Most don’t qualify for lowest rates according to Zillow

by Gina Pogol
September 27th, 2010

Folks at Zillow studied over 25,000 loan inquiries and concluded that most people did not qualify for the lowest mortgage rates available. This is attributed to the changing lending environment as well as tough economic times taking their toll on borrowers’ credit scores.

Conventional mortgage pricing penalizes more than it used to

In the past, you were either approved for your typical conforming mortgage or you were declined. Period. Someone with a 640 credit score was pretty much equal to an applicant with a 740 score as far as Fannie Mae or Freddie Mac were concerned as long as the underwriting software came up with an approval.

Today it’s not like that — mortgage pricing changes every twenty points along the credit score continuum. For example, someone with a 639 score pays more than someone with a 640 score, who pays more than someone with a 660 score, who pays more than the guy with a 680 score, and so on. In fact, Zillow concluded that every twenty point score drop imposes an APR increase of .12% on the best deal you can make. So if you have a score of 740, you might be offered 4.5%, but if you’re at 640 you get 5.10% for the same price.

Is this conclusion necessarily true?

Loan Level Pricing Adjustments, or LLPAs, are attached to conforming loans, those bought and sold by Fannie Mae and Freddie Mac.

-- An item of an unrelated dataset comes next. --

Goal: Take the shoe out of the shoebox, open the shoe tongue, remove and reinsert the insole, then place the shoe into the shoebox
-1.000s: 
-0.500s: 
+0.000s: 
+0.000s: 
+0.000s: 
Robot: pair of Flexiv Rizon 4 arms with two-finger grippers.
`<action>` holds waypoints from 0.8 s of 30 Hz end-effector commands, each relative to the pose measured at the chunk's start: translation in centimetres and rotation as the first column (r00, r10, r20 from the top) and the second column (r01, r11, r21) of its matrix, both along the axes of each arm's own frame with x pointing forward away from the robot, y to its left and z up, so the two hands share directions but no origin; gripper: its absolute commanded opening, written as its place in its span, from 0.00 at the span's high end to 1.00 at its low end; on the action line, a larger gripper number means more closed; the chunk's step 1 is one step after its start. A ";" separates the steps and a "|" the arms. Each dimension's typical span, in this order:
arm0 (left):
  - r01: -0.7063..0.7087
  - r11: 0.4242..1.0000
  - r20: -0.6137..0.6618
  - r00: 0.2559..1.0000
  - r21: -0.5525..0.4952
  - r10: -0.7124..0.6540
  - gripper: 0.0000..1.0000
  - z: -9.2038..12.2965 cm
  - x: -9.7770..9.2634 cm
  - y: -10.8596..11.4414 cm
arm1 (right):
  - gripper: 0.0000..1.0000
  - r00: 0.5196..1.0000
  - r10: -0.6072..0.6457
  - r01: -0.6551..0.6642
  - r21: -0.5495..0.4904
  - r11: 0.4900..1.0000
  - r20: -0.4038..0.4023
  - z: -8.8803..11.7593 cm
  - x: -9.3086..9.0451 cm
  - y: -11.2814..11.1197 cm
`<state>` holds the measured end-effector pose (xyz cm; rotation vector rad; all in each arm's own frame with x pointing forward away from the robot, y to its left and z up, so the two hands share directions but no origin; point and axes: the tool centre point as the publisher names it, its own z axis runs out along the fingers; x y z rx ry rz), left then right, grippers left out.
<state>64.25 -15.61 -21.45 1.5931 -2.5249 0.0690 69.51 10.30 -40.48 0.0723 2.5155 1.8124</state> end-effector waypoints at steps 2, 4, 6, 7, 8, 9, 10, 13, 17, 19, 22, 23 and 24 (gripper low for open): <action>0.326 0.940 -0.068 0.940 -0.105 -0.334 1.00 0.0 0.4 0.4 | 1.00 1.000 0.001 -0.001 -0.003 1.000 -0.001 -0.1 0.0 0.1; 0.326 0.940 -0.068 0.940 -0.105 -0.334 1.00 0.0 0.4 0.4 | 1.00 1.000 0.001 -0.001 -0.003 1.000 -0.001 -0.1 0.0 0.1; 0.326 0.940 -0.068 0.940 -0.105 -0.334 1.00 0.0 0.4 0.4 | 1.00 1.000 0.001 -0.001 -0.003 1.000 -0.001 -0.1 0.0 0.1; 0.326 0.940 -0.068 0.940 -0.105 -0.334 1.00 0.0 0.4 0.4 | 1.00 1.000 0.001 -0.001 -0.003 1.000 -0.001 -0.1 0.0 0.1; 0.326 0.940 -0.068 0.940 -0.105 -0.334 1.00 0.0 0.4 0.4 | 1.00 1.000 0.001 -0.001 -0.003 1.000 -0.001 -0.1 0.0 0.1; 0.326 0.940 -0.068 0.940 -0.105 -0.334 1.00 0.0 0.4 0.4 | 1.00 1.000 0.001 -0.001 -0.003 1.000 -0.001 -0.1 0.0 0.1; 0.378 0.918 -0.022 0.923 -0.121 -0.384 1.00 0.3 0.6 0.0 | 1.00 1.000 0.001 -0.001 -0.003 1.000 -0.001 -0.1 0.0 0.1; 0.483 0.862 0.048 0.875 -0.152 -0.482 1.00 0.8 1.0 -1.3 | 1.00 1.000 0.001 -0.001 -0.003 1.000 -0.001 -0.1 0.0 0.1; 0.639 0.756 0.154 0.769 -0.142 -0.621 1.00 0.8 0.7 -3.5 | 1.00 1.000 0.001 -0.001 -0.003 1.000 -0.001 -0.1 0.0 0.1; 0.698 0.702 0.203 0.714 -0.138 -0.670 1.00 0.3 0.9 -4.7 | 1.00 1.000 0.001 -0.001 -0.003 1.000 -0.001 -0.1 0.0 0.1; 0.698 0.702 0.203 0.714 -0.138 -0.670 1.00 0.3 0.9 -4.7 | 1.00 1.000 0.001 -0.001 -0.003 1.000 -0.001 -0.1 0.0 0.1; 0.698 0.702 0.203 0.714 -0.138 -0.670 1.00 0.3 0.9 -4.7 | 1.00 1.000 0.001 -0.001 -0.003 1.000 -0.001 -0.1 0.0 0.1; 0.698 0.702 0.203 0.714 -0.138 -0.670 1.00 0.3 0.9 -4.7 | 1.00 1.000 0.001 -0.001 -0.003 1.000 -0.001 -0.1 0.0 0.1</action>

But FHA borrowers pay the same regardless of what their credit scores are. So FHA applicants would seem to be less afflicted by these penalties but the Zillow folks didn’t separate them out. So, if you take out the FHA folks the difference might be even greater in a pool of just conforming borrowers. In addition, they were looking at only offers resulting from Zillow inquiries, not at actual loans. It stands to reason that you might make a lot of inquiries but only close a mortgage when you get a good offer.

How do you get the best mortgage rate you qualify for?

First, unless you are at the top of the mortgage-borrowing food chain, with great credit and a big down payment or chunk of home equity, get several mortgage quotes and be sure you include some FHA lenders in the mix. Second, make sure you get meaningful quotes by letting the lenders know what your credit score is (you can get that from www.annualcreditreport.com), how much equity you have (or down payment), and what the house price or value is.